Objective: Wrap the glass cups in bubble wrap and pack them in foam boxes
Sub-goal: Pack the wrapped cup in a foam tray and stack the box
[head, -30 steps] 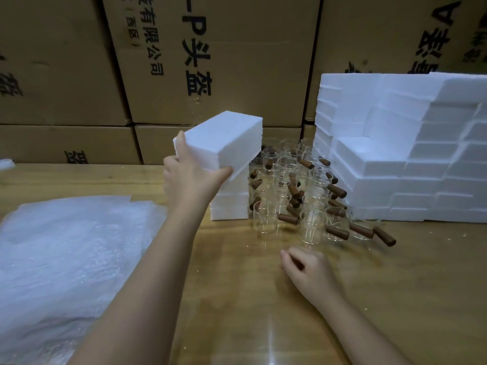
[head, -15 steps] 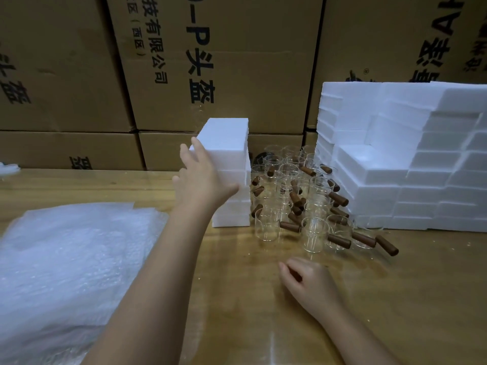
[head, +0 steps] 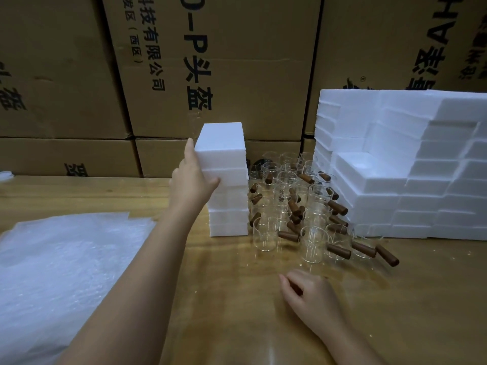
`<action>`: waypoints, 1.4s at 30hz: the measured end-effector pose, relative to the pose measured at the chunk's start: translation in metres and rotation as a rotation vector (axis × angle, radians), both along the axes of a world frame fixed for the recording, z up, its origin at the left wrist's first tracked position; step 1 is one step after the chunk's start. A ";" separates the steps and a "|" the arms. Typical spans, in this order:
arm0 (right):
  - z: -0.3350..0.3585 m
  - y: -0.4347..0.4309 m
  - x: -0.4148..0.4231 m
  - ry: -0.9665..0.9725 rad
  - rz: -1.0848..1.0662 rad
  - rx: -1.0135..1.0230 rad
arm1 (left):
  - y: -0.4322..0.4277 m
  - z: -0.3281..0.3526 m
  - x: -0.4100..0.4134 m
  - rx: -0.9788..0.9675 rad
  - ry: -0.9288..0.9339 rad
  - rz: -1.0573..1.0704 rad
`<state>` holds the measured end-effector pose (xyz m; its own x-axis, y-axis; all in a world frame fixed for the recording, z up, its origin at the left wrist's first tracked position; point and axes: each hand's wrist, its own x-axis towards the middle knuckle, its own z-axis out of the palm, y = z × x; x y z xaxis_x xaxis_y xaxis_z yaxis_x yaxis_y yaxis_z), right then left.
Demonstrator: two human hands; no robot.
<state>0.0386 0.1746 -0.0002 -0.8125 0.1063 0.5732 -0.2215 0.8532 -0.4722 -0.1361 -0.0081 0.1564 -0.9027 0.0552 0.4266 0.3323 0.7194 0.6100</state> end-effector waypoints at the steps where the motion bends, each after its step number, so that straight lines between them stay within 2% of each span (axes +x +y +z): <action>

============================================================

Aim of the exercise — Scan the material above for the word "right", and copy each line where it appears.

Written answer —
arm0 (right):
`<state>` holds the measured end-effector pose (xyz m; its own x-axis, y-axis; all in a world frame fixed for the recording, z up, its origin at the left wrist's first tracked position; point and axes: each hand's wrist, its own x-axis towards the middle knuckle, its own z-axis out of the palm, y = z × x; x y z xaxis_x xaxis_y xaxis_z yaxis_x yaxis_y yaxis_z), right then left.

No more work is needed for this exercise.